In the mid 1960s strange new sounds began spreading across New Zealand from those hotbeds of liberal thought and wild behaviour – university towns. Folk clubs were springing up and John Mayall-inspired blues revivalists were getting their moan on, while in the clubs followers of Merseybeat were blending it all into pop.
At the heart of New Zealand’s wildest off-campus pubs and parties were scruffier bands of eccentric folk aficionados, who had rejected the British blues invasion’s amped-up vibe, opting instead for the raucous party-blues of the foot-stompin’ jug band sound.

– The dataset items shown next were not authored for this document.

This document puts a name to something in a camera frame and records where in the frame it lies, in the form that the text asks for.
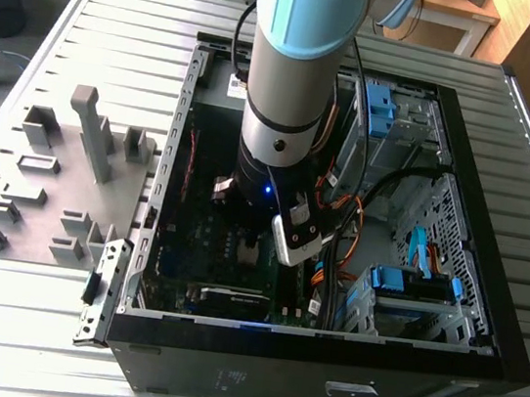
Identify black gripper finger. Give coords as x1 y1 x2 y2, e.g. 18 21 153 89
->
208 173 236 210

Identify silver CPU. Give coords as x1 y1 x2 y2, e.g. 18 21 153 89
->
235 243 262 271

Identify green motherboard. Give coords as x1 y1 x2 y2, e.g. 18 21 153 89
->
143 163 341 333

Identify black graphics card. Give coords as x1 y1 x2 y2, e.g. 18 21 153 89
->
182 281 274 328

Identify grey power supply unit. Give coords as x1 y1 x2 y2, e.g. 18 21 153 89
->
183 56 253 176

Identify black RAM slot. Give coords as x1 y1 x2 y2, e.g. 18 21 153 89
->
273 264 292 317
284 265 304 319

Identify grey parts rack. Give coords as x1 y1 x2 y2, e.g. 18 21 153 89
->
0 71 172 282

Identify grey drive cage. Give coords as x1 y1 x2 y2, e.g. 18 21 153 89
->
322 73 463 220

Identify blue disk carrier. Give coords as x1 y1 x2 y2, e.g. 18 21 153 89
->
367 264 465 306

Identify black open PC case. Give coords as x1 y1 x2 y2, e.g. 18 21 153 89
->
66 18 530 397

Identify black hard disk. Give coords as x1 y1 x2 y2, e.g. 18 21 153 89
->
402 272 453 304

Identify grey disk bay cage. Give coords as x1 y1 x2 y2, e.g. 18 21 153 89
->
331 259 499 355

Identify wooden desk white legs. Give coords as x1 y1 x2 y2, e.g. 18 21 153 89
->
191 0 505 62

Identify thin red wire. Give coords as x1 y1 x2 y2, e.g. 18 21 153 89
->
169 125 202 234

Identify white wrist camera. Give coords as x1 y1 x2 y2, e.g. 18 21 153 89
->
265 187 331 273

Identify white wire tag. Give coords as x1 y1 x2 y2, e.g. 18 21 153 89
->
321 168 343 189
305 297 327 317

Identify orange yellow wire bundle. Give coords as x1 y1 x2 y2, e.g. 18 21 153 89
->
300 175 371 292

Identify black cable bundle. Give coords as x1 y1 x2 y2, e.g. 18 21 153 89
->
313 153 451 344

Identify black camera cable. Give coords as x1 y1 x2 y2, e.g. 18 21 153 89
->
225 0 263 95

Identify blue plastic drive bracket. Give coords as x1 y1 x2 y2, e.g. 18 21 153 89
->
357 80 401 143

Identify blue disk wire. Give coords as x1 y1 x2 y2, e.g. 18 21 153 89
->
403 225 435 280

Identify red disk wire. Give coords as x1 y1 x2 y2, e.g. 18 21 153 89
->
423 244 446 280

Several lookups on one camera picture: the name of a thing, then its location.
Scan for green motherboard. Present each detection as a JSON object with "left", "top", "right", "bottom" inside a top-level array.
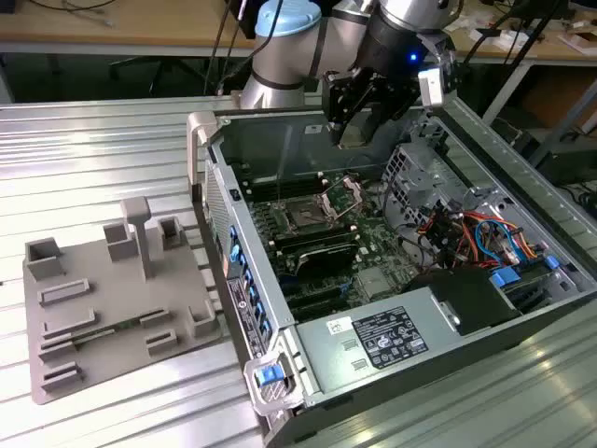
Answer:
[{"left": 246, "top": 176, "right": 421, "bottom": 323}]

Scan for CPU socket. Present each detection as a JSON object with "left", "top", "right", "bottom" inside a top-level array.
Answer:
[{"left": 272, "top": 195, "right": 346, "bottom": 237}]

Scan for black RAM slot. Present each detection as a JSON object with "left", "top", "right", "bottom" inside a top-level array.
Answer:
[
  {"left": 248, "top": 180, "right": 325, "bottom": 196},
  {"left": 276, "top": 231, "right": 357, "bottom": 251},
  {"left": 245, "top": 175, "right": 322, "bottom": 189},
  {"left": 273, "top": 225, "right": 354, "bottom": 245},
  {"left": 251, "top": 187, "right": 327, "bottom": 203}
]

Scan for wooden desk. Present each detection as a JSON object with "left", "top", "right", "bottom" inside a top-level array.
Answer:
[{"left": 0, "top": 0, "right": 597, "bottom": 66}]

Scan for perforated metal drive cage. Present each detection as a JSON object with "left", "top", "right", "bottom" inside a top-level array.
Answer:
[{"left": 380, "top": 142, "right": 467, "bottom": 225}]

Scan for black computer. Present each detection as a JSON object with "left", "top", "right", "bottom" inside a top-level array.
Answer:
[{"left": 531, "top": 125, "right": 597, "bottom": 186}]

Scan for grey power supply unit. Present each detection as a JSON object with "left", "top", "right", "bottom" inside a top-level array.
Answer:
[{"left": 295, "top": 286, "right": 465, "bottom": 396}]

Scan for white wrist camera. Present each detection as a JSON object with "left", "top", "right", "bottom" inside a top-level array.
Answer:
[{"left": 417, "top": 66, "right": 448, "bottom": 109}]

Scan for grey parts rack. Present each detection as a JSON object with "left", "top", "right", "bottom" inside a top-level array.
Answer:
[{"left": 21, "top": 195, "right": 224, "bottom": 406}]

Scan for silver CPU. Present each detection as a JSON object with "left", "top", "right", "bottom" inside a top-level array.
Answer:
[{"left": 339, "top": 111, "right": 374, "bottom": 150}]

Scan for black expansion slot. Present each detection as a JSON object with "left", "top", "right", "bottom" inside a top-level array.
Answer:
[
  {"left": 287, "top": 298, "right": 351, "bottom": 322},
  {"left": 282, "top": 278, "right": 349, "bottom": 300}
]

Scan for green RAM stick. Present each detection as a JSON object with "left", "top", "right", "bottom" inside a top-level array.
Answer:
[{"left": 72, "top": 315, "right": 144, "bottom": 346}]

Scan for black graphics card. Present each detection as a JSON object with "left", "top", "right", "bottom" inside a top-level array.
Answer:
[{"left": 292, "top": 241, "right": 361, "bottom": 279}]

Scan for open PC case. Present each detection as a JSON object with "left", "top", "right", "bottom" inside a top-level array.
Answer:
[{"left": 186, "top": 88, "right": 597, "bottom": 448}]

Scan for grey cable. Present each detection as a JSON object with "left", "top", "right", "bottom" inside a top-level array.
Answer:
[{"left": 60, "top": 0, "right": 116, "bottom": 28}]

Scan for silver chipset heat sink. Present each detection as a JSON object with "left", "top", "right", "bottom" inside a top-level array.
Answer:
[{"left": 357, "top": 267, "right": 392, "bottom": 300}]

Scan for grey case handle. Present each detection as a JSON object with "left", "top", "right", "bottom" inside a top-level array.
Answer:
[
  {"left": 243, "top": 350, "right": 305, "bottom": 417},
  {"left": 186, "top": 111, "right": 220, "bottom": 188}
]

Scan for red wire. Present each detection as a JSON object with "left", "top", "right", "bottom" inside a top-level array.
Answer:
[{"left": 417, "top": 213, "right": 468, "bottom": 234}]

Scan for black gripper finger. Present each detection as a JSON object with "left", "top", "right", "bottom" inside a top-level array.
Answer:
[
  {"left": 366, "top": 79, "right": 416, "bottom": 131},
  {"left": 322, "top": 68, "right": 374, "bottom": 146}
]

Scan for blue case latch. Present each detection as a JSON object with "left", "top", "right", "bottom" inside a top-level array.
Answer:
[{"left": 255, "top": 365, "right": 285, "bottom": 387}]

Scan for blue wire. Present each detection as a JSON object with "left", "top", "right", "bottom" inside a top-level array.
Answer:
[{"left": 474, "top": 217, "right": 520, "bottom": 259}]

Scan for black plastic air shroud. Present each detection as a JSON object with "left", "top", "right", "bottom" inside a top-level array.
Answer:
[{"left": 401, "top": 269, "right": 522, "bottom": 338}]

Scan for orange wire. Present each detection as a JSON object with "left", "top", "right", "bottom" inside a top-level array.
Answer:
[{"left": 507, "top": 231, "right": 548, "bottom": 260}]

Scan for black office chair base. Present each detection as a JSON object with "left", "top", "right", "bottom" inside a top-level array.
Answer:
[{"left": 109, "top": 55, "right": 215, "bottom": 97}]

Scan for brown cardboard piece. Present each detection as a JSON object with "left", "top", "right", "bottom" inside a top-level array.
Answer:
[{"left": 557, "top": 30, "right": 597, "bottom": 56}]

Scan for white box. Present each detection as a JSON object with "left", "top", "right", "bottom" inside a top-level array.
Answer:
[{"left": 469, "top": 26, "right": 505, "bottom": 47}]

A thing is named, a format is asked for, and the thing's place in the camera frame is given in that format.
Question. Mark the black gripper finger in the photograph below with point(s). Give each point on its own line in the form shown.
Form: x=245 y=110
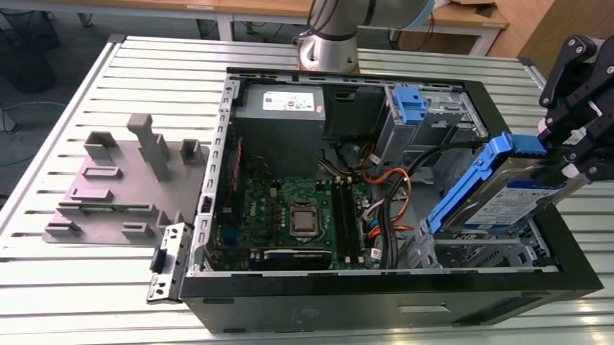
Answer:
x=572 y=57
x=566 y=169

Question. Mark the hard disk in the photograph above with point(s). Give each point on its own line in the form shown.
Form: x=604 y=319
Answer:
x=508 y=205

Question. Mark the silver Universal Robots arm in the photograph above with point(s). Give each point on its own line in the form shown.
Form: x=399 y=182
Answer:
x=331 y=50

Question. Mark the metal disk bay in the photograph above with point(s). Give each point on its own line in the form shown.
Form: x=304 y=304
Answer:
x=479 y=244

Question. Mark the wooden cabinet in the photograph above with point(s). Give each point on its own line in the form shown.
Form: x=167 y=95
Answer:
x=551 y=21

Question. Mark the grey metal drive cage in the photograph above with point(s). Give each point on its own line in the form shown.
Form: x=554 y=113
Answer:
x=407 y=143

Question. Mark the blue plastic drive latch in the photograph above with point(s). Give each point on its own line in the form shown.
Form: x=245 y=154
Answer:
x=410 y=104

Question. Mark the black RAM slot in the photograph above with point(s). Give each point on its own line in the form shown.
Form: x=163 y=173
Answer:
x=351 y=219
x=344 y=219
x=339 y=219

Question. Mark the CPU socket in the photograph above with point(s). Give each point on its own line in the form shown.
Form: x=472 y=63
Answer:
x=299 y=205

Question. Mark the silver CPU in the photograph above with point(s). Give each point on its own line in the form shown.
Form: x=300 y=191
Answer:
x=302 y=221

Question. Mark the grey power supply unit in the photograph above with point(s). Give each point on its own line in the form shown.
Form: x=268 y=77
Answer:
x=283 y=143

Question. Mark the black graphics card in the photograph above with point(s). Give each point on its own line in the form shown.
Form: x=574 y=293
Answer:
x=297 y=257

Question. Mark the black open PC case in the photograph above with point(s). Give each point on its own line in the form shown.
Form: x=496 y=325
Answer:
x=335 y=305

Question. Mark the green motherboard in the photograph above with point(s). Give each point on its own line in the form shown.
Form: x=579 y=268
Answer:
x=261 y=215

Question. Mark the grey plastic parts rack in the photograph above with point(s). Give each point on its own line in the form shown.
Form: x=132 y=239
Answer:
x=133 y=201

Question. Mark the green RAM stick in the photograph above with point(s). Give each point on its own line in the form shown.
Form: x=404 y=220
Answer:
x=97 y=208

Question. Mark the black waste bin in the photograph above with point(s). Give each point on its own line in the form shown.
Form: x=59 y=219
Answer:
x=28 y=54

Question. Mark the wooden desk white frame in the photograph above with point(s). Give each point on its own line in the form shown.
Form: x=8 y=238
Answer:
x=464 y=19
x=144 y=3

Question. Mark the metal card retention bracket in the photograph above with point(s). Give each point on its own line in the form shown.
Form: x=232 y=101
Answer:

The Regurgitated George Wilder Rehabilitation Society Bush Band (Max Winnie, Warwick Brock, Bob Silbery, Arthur Toms etc), National Banjo Pickers Convention, 1969. - Trevor Ruffell
Jug bands originated along the Mississippi River from Memphis to St. Louis in the 1920s and 30s. Recordings of them – originally released on labels like Okeh, Victor, and Champion-Gennet – found a new lease of life alongside more popular reissues of urban and country blues such as Lightnin’ Hopkins, Lead Belly, and Robert Johnson. In jug music, keen listeners found a black dance-band sound that was neither orchestral or conventionally arranged. Hard-working sharecroppers in the pre-Depression South needed to party, and bands such as Gus Cannon’s Jug Stompers and The Memphis Jug Band rose to the occasion.
They made and played with whatever was at hand: drums were supplanted with washboards, spoons, and found-object percussion racks (known as traps), blown jugs and tea chest basses stood in for bass fiddles, and combinations of banjos, guitars, mandolins, violins and spoons were also used. Skilled players jumped right in alongside enthusiastic amateurs, and the resulting lively mix influenced playing styles across the US.
Walk Right In
The pop-cultural peaks and valleys of jug jand music on the world stage can be roughly charted in the ups and downs of one song. The original recording of ‘Walk Right In’ by Gus Cannon’s Jug Stompers (written by Cannon and Hosea Woods) was released in 1929. A new version, by the Rooftop Singers, charted internationally in 1963 and reached the No.1 spot in the US. Their bright, up-tempo take did a lot to popularise the 12-string guitar. Cannon, aged 80, responded to the renewed interest and released an album on Stax Records later that year.
Jug bands were prevalent in hippie America too. Like their contemporaries The Nitty Gritty Dirt Band, The Lovin’ Spoonful started out as a jug band who went electric and became one of the most popular US bands of the mid-60s. Other bands with early jug incarnations include The Grateful Dead and Creedence Clearwater Revival.
Jug bands ran a spectrum from country blues folkiness to medicine show-style entertainers, and the starting point for many of the New Zealand groups was the Jim Kweskin Band from the US. Neil Worboys recalls: “My older brother brought a Jim Kweskin record home from university when I was still at school. He helped form the 10% Supermarket Discount band up in Napier in 68 or 69. When I was at secondary school we could go along and watch them on Sunday night at the Chez Paree, and that blew my mind. They were very good.”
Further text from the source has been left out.